Only the lines from the one containing "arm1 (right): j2" through the end of the material should be printed, exactly as they appear. Leave out pictures.
———
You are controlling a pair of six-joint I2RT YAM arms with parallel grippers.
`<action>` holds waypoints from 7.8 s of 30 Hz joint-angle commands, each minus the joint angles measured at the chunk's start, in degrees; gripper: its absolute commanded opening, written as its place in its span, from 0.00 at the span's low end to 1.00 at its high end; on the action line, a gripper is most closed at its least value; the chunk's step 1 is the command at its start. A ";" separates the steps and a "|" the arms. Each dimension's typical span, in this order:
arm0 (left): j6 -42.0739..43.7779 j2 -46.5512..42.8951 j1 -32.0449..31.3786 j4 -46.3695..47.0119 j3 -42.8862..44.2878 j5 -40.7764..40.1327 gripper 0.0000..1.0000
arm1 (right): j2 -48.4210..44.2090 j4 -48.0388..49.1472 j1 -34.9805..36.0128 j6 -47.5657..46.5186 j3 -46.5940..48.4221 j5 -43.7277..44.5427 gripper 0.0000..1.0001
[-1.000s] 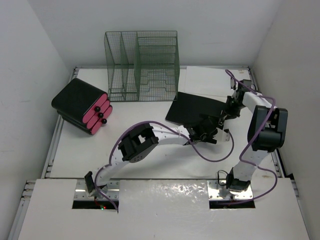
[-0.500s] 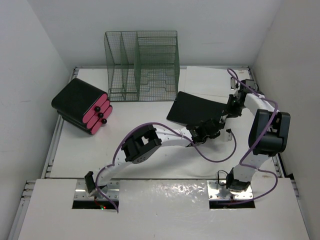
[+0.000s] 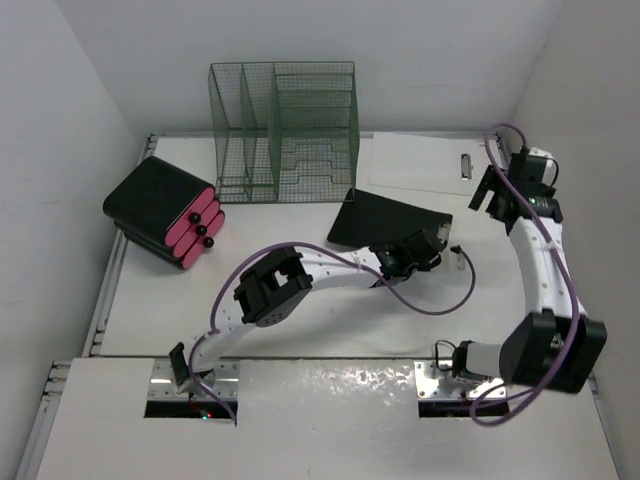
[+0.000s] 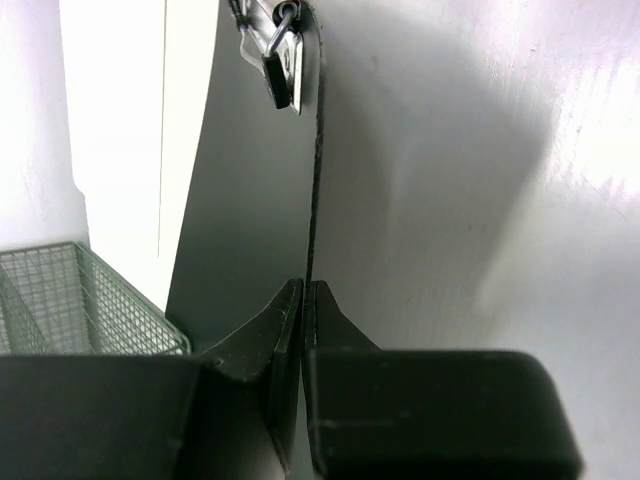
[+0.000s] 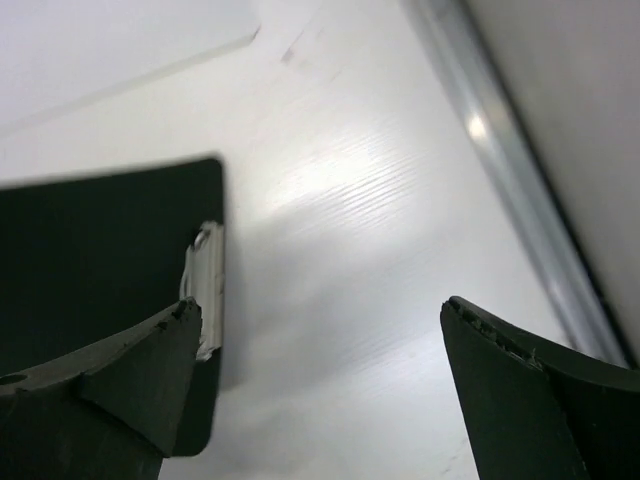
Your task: Organize the desk
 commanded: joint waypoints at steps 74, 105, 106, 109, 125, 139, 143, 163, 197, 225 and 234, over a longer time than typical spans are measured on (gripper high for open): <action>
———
● Completed exercise:
arm1 (right): j2 -48.4210..44.2090 j4 -48.0388..49.1472 j1 -34.9805..36.0128 j6 -47.5657..46.5186 j3 -46.5940..48.4221 j5 -43.7277..44.5427 gripper 0.0000..1.0001
[-1.000s] 
[-0.500s] 
[+0.000s] 
[+0.000s] 
[+0.000s] 
Your task: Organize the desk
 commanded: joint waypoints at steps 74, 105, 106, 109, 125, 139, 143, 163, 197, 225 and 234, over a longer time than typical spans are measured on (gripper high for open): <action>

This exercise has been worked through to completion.